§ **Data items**
# # # # #

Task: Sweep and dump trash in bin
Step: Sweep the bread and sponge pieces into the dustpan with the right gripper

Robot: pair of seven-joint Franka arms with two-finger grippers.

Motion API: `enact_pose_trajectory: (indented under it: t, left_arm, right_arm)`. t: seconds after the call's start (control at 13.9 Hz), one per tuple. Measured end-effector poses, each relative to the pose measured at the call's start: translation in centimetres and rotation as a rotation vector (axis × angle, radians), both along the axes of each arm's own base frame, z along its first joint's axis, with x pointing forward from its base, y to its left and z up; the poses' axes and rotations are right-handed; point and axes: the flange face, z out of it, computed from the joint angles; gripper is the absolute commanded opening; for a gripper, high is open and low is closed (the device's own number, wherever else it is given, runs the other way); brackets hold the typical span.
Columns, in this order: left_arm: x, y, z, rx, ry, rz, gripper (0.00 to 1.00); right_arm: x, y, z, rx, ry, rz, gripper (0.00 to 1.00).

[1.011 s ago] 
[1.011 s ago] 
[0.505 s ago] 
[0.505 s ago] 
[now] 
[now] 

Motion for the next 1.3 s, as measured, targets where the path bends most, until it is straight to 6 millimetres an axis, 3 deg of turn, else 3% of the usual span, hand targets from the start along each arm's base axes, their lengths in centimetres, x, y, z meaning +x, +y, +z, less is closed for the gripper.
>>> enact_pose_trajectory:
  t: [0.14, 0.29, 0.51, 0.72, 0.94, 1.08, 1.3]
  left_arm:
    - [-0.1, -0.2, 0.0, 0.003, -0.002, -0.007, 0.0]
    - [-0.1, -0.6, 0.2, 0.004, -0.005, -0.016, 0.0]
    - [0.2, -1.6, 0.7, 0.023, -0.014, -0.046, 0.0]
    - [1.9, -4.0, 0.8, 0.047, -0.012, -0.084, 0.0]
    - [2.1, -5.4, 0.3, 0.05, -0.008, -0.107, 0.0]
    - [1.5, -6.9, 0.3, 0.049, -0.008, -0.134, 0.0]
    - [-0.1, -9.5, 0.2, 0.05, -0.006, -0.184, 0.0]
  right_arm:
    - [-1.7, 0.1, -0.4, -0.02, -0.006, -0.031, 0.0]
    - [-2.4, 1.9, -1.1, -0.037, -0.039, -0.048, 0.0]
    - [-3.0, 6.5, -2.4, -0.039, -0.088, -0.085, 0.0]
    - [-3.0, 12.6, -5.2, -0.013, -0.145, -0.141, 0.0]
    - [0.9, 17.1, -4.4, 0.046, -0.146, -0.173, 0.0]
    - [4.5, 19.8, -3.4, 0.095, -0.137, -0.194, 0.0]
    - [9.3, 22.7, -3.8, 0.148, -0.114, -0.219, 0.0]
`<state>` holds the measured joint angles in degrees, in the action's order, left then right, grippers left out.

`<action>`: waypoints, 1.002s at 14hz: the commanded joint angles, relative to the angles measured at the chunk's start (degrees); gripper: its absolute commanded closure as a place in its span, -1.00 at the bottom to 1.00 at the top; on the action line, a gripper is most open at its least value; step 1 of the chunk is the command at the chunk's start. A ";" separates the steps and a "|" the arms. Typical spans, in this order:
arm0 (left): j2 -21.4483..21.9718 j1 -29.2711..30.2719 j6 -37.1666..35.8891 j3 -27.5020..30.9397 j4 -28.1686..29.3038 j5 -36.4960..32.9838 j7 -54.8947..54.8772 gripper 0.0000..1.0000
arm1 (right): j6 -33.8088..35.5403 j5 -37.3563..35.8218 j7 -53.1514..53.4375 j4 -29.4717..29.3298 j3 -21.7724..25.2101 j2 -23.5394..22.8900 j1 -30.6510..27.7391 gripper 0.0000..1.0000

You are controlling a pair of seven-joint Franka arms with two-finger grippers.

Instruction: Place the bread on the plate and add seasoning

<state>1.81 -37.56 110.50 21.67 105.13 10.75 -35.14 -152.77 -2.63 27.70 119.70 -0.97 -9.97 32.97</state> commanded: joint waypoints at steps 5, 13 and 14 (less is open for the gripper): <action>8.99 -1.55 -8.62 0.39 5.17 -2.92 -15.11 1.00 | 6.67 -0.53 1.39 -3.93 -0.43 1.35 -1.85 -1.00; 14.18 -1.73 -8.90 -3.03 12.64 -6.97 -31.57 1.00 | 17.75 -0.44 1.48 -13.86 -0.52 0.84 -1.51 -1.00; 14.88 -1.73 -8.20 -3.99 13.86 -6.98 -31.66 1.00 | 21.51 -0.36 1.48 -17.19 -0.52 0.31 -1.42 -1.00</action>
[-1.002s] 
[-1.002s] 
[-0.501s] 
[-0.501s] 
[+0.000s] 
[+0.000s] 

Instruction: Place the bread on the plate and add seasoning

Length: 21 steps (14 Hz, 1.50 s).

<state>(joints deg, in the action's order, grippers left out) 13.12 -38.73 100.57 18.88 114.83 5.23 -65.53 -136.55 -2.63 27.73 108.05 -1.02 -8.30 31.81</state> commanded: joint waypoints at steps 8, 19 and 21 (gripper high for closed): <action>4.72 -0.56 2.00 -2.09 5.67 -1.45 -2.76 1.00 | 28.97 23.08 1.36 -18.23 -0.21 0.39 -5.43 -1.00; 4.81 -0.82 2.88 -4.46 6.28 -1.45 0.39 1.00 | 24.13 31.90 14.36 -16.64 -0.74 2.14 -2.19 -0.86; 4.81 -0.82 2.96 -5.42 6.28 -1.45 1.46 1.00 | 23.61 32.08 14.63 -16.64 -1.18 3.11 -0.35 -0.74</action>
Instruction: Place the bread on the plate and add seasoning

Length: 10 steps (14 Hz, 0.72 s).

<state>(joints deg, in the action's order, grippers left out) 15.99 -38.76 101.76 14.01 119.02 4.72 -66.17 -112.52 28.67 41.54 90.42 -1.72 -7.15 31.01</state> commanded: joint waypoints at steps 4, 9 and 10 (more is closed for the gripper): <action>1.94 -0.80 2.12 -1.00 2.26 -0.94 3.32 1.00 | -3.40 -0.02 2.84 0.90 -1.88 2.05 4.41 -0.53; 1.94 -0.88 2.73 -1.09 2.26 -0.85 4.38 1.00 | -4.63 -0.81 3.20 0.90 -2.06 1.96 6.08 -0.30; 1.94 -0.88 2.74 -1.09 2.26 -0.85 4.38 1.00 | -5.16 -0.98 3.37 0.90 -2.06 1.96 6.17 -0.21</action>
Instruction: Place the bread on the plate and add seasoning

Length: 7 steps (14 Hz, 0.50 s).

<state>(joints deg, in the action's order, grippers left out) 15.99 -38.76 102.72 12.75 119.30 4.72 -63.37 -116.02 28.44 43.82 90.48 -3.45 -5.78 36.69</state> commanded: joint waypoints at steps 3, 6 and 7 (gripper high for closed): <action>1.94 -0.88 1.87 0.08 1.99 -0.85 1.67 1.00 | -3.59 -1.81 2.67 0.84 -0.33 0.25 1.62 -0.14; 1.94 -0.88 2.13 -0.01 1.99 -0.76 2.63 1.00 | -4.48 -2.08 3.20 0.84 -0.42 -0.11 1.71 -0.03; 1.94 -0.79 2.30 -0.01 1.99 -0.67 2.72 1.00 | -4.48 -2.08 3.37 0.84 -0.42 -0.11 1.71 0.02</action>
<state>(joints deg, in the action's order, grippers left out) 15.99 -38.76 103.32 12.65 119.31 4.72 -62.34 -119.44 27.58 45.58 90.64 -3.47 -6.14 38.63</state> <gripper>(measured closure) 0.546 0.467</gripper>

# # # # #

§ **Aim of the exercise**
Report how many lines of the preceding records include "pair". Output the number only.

§ **Solution to this exercise**
2